Date presents arguments to support his claims, stressing that data models are formal systems, whilst the real world is an informal system, and thus a data model must use formal behaviour to mimic informal aspects of the real world. The rest of Date's arguments focus on explaining how the relational model should be interpreted to conform to his interpretation principle.

It is interesting to compare and contrast the approaches that Codd and Date have taken to the relational model and, by inference, to data models and their scope more generally. Codd, the mathematician, has grown increasingly rigorous, fine-grained and proscriptive, lamenting that the commercial database world has failed to follow him. Date, the communicator, has sought through his Relational Database Writings series to interpret, amplify and render accessible most of the more arcane aspects of relational database theory.

Date expresses the belief that "Everyone professionally involved in database management should be thoroughly conversant not only with the relational model per se, but also with its interpretation." Today, many of the groups that Date defines are neither. Such a lack of knowledge of the conceptual underpinnings of their profession would be unthinkable (and potentially disastrous) for, say, a civil engineer or an architect.

The purpose of a data model is to provide an abstract view of data and schema in a database, so that its users don't need to know how the data is physically stored and retrieved. This objective, called implementation independence, is desirable in order to ensure that the programs that maintain the data and the queries that users ask of the data do not need to change as the hardware and software platforms on which the database runs evolve, or as the database is re-implemented on other platforms. To this end, a data model needs to include, as a minimum:

A. A set of abstractions that database designers may use to represent types of things in the real world and their properties, together with the integrity rules that govern how instances of those abstractions may interrelate, and the types of operations that may be performed on such instances.

It is desirable and appropriate that a data model also includes at least one proposal for:

B. A set of physical data storage constructs that may be used to implement a database management system based on the data model, together with appropriate mappings between the physical constructs and the abstractions.

A proposal may qualify as a data model based solely on A (the relational model did) but today its credentials are strengthened if it can demonstrate at least one way in which it may be implemented.
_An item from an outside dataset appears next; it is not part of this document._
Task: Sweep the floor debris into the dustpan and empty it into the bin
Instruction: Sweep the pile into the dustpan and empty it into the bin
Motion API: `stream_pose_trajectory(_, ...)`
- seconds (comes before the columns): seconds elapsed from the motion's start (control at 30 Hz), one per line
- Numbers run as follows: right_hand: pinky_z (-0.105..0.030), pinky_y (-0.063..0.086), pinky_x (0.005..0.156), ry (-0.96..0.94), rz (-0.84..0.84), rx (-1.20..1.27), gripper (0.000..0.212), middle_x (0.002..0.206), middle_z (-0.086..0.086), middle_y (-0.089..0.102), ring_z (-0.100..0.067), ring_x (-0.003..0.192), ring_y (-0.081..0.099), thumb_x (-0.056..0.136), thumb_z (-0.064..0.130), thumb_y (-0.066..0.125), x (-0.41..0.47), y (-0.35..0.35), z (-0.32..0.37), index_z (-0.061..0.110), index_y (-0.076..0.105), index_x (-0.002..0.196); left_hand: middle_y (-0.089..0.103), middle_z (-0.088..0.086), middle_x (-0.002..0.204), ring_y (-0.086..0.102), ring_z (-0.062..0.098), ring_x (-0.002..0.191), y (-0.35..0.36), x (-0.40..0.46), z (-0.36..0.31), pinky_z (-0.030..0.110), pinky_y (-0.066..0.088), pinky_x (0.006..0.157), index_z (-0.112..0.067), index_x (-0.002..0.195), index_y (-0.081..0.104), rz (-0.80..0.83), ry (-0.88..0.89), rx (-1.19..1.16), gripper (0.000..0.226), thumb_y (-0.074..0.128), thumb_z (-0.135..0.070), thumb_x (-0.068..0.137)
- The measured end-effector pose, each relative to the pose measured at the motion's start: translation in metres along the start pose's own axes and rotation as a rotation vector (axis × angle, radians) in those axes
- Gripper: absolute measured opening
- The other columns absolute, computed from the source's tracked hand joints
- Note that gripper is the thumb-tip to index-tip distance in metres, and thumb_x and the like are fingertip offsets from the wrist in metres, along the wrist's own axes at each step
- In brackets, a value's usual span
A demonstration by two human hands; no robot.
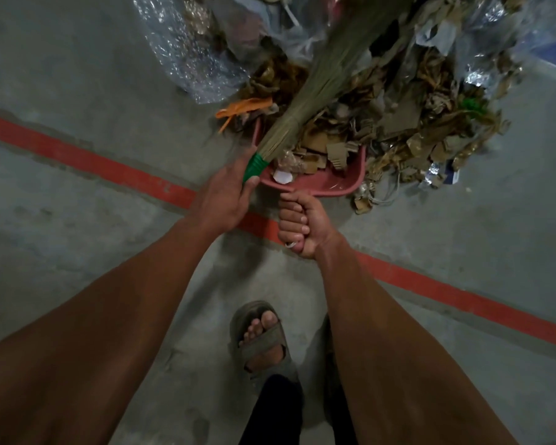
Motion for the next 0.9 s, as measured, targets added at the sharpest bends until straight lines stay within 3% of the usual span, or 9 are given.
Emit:
stream_pose_trajectory(0.2, -0.017, 0.013, 0.032, -0.009, -0.085, -0.040, 0.046, 0.038, 0.009, 0.025, -0.005, 0.026, 0.022, 0.099, 0.020, 0.049, -0.021, -0.006, -0.002, 0.023, 0.035, 0.055, 0.065, 0.005, 0.118, 0.064, 0.029, 0.100, -0.010, -0.031, 0.005, 0.031, 0.039, 0.078, -0.033, 0.155, 0.032, 0.053, 0.066, -0.016, 0.051, 0.049, -0.036, 0.107)
stream_pose_trajectory(0.37, -0.017, 0.013, 0.032, -0.001, -0.078, -0.051, 0.045, 0.038, 0.010, 0.024, -0.004, 0.026, 0.022, 0.099, 0.022, 0.049, -0.037, -0.009, -0.002, 0.023, 0.036, 0.055, 0.062, 0.007, 0.128, 0.062, 0.031, 0.105, -0.025, -0.044, 0.002, 0.041, 0.048, 0.086, -0.039, 0.156, 0.029, -0.014, 0.041, -0.046, 0.052, 0.047, -0.040, 0.107)
stream_pose_trajectory(0.5, -0.016, 0.017, 0.031, -0.005, -0.089, -0.044, 0.045, 0.038, 0.010, 0.024, -0.004, 0.027, 0.021, 0.098, 0.021, 0.052, -0.040, -0.014, -0.001, 0.024, 0.033, 0.057, 0.062, 0.011, 0.132, 0.061, 0.034, 0.110, -0.023, -0.017, -0.020, 0.036, 0.042, 0.084, -0.035, 0.157, 0.029, -0.084, 0.071, -0.011, 0.053, 0.047, -0.039, 0.107)
stream_pose_trajectory(0.6, -0.016, 0.017, 0.030, -0.020, -0.096, -0.041, 0.046, 0.038, 0.010, 0.024, -0.004, 0.026, 0.021, 0.098, 0.021, 0.051, -0.043, -0.016, 0.000, 0.023, 0.035, 0.055, 0.062, 0.015, 0.133, 0.061, 0.037, 0.114, -0.010, 0.011, -0.039, 0.039, 0.045, 0.089, -0.032, 0.158, 0.028, -0.011, 0.103, -0.010, 0.054, 0.047, -0.039, 0.107)
stream_pose_trajectory(0.9, -0.016, 0.017, 0.030, -0.043, -0.123, -0.042, 0.046, 0.038, 0.010, 0.024, -0.004, 0.026, 0.021, 0.100, 0.021, 0.048, -0.075, -0.021, 0.005, 0.023, 0.035, 0.056, 0.069, 0.012, 0.103, 0.066, 0.037, 0.091, -0.006, -0.027, -0.039, 0.037, 0.046, 0.074, -0.038, 0.154, 0.029, 0.165, 0.070, 0.006, 0.051, 0.048, -0.035, 0.106)
Point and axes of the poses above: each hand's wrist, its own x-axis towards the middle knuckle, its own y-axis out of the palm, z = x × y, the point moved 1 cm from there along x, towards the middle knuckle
It is also useful if a data model addresses: C. How it proposes to fulfill the many practical demands that the modern data processing environment imposes, such as how data may be secured, transmitted and distributed.



We don't need the entire history of the database management field copied from sources to define the concept of a data model.

A database relation represents something more specific than "types of things and their properties in the real world", but rather a multigroup -- a collection of related groups of entities defined by the properties and intra-group relationships shared by the entities and collectively by the inter-group relationships. The abstractions are structure/integrity (for RDM: relation; domain, attribute, tuple, multi-tuple and multi-relation constraints) and manipulation (relational algebra). The representation is formal and grounded in a general theory of data representation and retrieval.

A data model is defined in the context of database management and consequently, by definition implementable (preferably in a variety of physical ways for physical independence). But "physical data constructs" are part of the implementation and not of the data model.

You are welcome to do the exercise of seeking his AMD book and confirm that it is not a data model that satisfies the definition, let alone grounded in a formal theory, or better than RDM.